◆ **Directions**: Filter the listing and keep only the lines with the word "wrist".

◆ **The data**:
# # # #

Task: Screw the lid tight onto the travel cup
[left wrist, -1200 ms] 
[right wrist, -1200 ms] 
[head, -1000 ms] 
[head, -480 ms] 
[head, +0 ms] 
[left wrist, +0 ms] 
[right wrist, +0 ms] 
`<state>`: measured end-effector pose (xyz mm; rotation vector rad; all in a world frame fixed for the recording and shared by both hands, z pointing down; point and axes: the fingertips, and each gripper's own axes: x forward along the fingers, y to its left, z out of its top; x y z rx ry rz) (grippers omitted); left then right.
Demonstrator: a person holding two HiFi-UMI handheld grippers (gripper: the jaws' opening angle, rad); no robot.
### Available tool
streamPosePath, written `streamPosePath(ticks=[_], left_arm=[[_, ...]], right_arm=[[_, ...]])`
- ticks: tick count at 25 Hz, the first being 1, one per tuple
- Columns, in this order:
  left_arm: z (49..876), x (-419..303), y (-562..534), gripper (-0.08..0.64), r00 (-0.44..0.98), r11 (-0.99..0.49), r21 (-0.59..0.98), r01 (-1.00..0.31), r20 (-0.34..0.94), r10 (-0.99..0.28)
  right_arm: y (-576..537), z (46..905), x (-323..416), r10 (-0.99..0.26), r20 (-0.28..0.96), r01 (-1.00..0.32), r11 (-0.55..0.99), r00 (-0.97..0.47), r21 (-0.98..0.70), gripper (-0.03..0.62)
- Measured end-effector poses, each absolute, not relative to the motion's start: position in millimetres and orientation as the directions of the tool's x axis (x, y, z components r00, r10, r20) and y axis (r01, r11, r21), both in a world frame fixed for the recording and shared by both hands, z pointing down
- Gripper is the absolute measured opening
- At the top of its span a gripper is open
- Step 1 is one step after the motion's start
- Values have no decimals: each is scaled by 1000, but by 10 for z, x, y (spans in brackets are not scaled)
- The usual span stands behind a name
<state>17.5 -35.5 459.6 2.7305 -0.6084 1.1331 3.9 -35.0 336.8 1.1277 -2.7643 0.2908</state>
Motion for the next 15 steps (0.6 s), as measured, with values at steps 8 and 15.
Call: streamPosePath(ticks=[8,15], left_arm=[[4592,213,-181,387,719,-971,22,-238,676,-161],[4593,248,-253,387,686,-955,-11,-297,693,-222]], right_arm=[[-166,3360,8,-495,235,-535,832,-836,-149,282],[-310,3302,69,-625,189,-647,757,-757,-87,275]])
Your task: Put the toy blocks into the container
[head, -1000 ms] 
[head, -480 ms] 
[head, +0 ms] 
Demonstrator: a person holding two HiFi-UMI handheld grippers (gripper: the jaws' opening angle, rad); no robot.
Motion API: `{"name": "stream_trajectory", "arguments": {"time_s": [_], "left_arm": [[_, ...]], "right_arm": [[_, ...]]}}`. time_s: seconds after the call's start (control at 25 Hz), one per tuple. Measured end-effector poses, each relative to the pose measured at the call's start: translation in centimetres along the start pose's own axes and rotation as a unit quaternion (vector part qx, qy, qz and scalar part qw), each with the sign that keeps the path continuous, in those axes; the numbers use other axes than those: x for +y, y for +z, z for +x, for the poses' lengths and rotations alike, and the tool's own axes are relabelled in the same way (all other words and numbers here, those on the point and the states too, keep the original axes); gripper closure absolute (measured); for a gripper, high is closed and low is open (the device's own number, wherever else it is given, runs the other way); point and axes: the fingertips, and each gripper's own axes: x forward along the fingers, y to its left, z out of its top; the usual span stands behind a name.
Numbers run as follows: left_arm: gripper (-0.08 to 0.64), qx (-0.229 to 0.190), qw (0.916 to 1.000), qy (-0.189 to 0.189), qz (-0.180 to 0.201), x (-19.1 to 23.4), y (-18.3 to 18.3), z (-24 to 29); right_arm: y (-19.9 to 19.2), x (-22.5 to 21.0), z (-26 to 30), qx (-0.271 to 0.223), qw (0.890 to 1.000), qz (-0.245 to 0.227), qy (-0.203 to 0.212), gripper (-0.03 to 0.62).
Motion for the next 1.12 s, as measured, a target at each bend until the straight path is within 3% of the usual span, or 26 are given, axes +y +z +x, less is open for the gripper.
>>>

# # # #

◆ **Solution for this problem**:
[left wrist, -1200 ms] 
[right wrist, -1200 ms] 
[left wrist, +0 ms] 
[right wrist, +0 ms] 

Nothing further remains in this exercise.